Rythmes alimentaires

Trois repas au minimum

Le repas nous fournit l’énergie nécessaire au fonctionnement de notre corps et de notre cerveau. Rappelons qu’une part de cette énergie sera disponible immédiatement, l’autre étant progressivement distillée dans les heures qui suivent.

La majorité de la population est soumise à des horaires de travail étalés dans la mâtinée et l’après-midi, avec une coupure en début d’après-midi, cinq jours sur sept. Il est alors logique de puiser notre énergie dans les repas du matin, de midi et de la fin de journée. La seule période sans repas que notre organisme tolèrera correspondra au jeûne nocturne, puisque « qui dort dîne ». On peut donc définir la répartition idéale suivante.

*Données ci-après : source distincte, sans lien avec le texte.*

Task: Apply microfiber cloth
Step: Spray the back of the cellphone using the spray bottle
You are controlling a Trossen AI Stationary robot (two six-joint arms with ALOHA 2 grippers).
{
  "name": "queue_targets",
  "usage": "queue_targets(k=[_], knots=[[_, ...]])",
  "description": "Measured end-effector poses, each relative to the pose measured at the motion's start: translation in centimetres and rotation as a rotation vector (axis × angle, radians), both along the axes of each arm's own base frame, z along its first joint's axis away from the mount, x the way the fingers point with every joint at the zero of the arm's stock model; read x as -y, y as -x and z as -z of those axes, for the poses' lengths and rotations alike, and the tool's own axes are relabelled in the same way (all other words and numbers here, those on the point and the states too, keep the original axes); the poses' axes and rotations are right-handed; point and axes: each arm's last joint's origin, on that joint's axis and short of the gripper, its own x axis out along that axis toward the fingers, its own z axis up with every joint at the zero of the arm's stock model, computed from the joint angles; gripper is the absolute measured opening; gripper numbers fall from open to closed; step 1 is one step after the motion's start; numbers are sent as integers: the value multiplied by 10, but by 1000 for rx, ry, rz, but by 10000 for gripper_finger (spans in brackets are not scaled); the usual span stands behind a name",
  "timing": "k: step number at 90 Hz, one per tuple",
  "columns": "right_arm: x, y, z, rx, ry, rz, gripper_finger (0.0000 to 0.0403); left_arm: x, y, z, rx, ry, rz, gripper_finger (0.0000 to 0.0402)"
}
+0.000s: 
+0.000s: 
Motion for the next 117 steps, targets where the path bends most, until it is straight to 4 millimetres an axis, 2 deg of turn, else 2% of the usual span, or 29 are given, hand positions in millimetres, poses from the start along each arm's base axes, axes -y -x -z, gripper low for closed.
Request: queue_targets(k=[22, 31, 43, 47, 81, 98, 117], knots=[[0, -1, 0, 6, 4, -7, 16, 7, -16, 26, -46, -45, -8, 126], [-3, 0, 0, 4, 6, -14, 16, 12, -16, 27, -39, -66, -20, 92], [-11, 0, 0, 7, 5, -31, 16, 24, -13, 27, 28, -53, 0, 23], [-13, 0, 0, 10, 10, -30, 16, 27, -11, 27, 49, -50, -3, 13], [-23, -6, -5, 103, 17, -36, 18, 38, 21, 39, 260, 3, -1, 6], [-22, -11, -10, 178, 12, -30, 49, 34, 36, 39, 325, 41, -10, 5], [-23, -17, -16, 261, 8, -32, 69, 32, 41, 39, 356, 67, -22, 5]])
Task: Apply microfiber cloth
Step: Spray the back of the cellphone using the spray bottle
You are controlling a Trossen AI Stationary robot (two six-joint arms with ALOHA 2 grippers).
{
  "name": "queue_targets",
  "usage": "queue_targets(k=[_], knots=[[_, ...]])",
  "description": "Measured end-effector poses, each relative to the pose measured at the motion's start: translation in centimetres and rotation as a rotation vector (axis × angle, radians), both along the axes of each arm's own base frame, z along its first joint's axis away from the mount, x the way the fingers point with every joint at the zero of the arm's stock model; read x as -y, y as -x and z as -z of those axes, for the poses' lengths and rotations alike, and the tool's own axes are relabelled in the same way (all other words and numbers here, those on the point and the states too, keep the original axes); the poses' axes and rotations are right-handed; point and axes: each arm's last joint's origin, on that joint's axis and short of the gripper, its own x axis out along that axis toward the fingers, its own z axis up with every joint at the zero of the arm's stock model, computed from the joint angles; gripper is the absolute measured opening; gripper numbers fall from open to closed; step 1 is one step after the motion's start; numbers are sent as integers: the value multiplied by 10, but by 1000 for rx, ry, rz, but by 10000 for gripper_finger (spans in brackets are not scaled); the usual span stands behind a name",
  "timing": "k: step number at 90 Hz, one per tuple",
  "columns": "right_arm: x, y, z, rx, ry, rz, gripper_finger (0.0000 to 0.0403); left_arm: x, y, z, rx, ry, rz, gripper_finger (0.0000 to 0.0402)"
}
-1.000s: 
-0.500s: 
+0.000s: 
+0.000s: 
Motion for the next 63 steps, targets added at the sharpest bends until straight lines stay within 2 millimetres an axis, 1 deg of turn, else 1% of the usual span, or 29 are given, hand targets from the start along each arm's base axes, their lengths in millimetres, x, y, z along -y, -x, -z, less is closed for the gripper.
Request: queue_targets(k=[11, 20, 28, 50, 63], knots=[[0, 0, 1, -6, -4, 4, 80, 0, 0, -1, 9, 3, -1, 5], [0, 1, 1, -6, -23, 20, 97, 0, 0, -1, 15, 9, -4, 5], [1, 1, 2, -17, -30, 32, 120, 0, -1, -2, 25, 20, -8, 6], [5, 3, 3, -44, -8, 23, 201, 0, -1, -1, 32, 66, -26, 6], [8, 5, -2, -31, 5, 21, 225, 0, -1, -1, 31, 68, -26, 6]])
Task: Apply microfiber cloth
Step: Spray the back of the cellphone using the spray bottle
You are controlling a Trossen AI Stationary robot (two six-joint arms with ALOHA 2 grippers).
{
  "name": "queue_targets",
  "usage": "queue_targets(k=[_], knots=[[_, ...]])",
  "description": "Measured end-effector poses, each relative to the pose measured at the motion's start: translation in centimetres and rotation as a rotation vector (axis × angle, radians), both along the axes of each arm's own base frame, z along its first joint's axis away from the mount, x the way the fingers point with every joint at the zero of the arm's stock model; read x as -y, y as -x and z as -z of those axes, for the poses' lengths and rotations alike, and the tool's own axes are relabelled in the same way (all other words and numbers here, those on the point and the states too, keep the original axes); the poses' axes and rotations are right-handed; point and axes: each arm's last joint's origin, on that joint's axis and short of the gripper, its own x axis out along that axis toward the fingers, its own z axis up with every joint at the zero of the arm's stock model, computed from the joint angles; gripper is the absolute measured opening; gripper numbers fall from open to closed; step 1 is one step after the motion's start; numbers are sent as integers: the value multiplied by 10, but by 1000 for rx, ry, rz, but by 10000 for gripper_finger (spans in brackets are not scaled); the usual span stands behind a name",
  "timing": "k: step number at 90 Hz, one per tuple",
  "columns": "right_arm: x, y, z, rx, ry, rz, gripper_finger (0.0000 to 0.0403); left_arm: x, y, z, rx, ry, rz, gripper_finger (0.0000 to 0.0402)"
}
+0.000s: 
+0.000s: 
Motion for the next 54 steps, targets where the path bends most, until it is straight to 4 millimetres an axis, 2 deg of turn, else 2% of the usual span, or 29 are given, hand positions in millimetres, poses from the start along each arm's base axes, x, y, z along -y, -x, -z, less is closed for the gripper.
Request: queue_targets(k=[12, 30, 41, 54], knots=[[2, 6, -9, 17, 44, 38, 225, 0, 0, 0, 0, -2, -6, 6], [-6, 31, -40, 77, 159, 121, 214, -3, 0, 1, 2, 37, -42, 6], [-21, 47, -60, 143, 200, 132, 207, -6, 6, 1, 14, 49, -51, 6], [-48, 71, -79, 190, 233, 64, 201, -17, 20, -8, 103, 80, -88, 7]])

  • Un quart de l’apport énergétique journalier est fourni par le petit déjeuner, permettant de refaire le plein d’énergie après la longue période de jeûne de la soirée et de la nuit.
  • Les trois quarts restants sont partagés entre le déjeuner et le dîner. Le déjeuner doit apporter l’énergie suffisante pour la longue période d’activité de l’après-midi. Quant au dîner, il doit être suffisant pour couvrir les besoins jusqu’au lendemain matin. Car même si la dépense énergétique est modeste, la période est longue (jusqu’à douze heures !) et il ne faut pas oublier que notre cerveau travaille nuit et jour… et même de manière intense lorsque nous rêvons !

Pas d’impératif d’horaires

Une telle répartition des repas correspond à un idéal théorique. Il ne s’agit pas d’en faire une loi absolue pour chacun à chaque période de sa vie ; mais trois repas par jour constituent un minimum « nécessaire mais pas forcément suffisant » pour rester en forme toute la journée. Une règle simple pour ceux qui ont une vie irrégulière et éprouvent quelques difficultés à définir un rythme alimentaire cohérent consistera à se fixer ce minimum de trois repas à répartir pendant les heures d’éveil, sans s’astreindre à des impératifs horaires qu’ils ne seraient pas en mesure de respecter. La seule chose importante est d’éviter les trop longues périodes de jeûne génératrices de fringales, de « coups de pompe » et de grignotages intempestifs.